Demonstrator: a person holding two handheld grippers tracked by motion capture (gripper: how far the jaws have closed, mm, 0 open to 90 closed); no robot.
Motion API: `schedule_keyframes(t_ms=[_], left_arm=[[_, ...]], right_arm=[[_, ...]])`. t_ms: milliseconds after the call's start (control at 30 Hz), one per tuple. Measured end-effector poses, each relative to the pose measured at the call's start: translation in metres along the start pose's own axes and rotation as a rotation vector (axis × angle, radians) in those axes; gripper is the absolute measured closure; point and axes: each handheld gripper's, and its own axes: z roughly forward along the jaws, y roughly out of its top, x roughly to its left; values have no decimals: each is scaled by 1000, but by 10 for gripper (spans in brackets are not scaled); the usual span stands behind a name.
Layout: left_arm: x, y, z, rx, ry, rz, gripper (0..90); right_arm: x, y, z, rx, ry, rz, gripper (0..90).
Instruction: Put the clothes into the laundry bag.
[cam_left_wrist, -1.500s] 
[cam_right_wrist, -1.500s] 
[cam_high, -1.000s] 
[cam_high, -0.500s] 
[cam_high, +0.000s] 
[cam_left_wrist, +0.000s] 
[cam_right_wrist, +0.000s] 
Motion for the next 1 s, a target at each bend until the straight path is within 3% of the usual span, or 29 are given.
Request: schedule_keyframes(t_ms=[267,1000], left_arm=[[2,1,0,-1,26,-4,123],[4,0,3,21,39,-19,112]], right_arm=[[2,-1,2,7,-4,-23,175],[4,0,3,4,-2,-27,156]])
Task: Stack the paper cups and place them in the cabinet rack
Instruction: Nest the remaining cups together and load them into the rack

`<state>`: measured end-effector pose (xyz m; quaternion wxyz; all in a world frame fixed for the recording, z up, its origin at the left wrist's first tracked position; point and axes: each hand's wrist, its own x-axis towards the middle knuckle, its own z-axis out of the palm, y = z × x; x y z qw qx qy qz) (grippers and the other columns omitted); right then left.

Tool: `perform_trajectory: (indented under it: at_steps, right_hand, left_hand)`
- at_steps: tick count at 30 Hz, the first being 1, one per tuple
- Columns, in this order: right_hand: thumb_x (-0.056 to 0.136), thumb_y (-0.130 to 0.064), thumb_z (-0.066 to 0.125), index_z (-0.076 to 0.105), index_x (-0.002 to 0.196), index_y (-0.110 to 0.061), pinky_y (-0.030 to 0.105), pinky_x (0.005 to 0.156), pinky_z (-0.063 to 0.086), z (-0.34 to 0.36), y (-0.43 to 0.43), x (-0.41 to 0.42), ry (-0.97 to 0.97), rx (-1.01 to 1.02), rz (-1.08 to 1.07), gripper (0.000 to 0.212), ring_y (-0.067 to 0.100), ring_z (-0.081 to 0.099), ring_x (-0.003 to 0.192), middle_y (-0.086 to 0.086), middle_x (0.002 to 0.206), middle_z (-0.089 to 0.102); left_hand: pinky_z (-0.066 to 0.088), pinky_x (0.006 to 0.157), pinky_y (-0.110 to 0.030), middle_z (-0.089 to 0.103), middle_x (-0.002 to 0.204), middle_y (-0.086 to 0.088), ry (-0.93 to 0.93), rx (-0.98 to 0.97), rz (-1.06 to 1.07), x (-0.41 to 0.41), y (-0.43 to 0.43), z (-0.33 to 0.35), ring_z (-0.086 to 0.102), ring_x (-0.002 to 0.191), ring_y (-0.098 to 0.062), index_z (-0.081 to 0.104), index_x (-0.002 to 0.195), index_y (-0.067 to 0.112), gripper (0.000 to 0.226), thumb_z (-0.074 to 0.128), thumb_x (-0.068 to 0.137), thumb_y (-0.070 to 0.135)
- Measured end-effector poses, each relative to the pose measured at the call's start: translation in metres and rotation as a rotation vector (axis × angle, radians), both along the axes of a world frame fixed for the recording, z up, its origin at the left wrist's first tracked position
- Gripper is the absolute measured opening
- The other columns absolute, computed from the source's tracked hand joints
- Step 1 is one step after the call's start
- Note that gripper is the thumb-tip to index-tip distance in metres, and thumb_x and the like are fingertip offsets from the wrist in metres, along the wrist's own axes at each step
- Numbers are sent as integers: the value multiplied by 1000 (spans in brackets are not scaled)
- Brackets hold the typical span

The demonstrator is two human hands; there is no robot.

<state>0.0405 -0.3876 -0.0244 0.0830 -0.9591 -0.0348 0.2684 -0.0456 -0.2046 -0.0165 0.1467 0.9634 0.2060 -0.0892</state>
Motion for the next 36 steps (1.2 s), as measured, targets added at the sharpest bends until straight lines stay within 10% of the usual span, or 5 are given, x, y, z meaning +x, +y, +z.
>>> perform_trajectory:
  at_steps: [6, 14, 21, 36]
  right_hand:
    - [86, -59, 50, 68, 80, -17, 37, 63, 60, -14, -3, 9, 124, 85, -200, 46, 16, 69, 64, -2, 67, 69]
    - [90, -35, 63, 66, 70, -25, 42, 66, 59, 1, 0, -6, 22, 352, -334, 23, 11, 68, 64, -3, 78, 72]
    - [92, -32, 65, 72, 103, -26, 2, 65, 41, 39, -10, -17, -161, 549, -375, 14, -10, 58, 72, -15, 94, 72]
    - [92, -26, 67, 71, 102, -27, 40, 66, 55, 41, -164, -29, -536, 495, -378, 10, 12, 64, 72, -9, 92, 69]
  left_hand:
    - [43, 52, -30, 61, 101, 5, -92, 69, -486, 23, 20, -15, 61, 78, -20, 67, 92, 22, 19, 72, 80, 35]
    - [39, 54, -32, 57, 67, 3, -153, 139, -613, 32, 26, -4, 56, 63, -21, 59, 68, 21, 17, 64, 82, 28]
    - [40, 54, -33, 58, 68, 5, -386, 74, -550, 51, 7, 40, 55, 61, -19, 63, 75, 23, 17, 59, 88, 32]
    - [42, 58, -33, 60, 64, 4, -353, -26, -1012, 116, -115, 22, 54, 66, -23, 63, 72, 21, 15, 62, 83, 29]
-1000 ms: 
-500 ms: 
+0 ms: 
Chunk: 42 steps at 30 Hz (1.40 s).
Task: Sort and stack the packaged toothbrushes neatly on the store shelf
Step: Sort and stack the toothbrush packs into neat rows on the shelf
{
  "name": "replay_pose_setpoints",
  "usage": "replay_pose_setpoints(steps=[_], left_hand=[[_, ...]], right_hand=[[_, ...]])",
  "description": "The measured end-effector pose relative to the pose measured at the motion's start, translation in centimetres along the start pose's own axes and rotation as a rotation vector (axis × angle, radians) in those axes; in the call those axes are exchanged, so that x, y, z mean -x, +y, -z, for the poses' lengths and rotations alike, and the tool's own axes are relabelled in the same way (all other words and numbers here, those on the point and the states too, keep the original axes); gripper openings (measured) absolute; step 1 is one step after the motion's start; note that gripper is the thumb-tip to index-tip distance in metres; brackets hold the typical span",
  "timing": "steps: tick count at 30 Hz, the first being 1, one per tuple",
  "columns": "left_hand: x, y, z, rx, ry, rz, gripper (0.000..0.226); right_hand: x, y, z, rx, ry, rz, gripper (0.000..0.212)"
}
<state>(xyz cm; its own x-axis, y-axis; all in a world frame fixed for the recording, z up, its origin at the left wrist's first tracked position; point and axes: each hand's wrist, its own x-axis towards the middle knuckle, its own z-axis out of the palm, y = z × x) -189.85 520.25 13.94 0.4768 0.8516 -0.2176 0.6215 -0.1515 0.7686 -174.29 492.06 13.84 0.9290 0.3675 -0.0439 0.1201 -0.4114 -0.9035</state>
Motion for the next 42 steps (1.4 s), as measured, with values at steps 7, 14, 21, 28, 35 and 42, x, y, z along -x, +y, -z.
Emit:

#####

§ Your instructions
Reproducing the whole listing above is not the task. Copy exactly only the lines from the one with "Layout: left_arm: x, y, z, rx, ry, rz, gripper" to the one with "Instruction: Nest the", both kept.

§ Response to the exercise
Layout: left_arm: x, y, z, rx, ry, rz, gripper (0..90); right_arm: x, y, z, rx, ry, rz, gripper (0..90).
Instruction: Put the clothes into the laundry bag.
[cam_left_wrist, -1.500s] 
[cam_right_wrist, -1.500s] 
[cam_high, -1.000s] 
[cam_high, -0.500s] 
[cam_high, +0.000s] 
[cam_left_wrist, +0.000s] 
[cam_right_wrist, +0.000s] 
Motion for the next 1 s, a target at each bend until the straight path is within 3% of the usual span, or 29 are given.
Request: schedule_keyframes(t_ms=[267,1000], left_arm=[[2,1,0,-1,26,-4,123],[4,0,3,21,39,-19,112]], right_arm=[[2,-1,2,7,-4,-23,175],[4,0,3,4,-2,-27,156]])
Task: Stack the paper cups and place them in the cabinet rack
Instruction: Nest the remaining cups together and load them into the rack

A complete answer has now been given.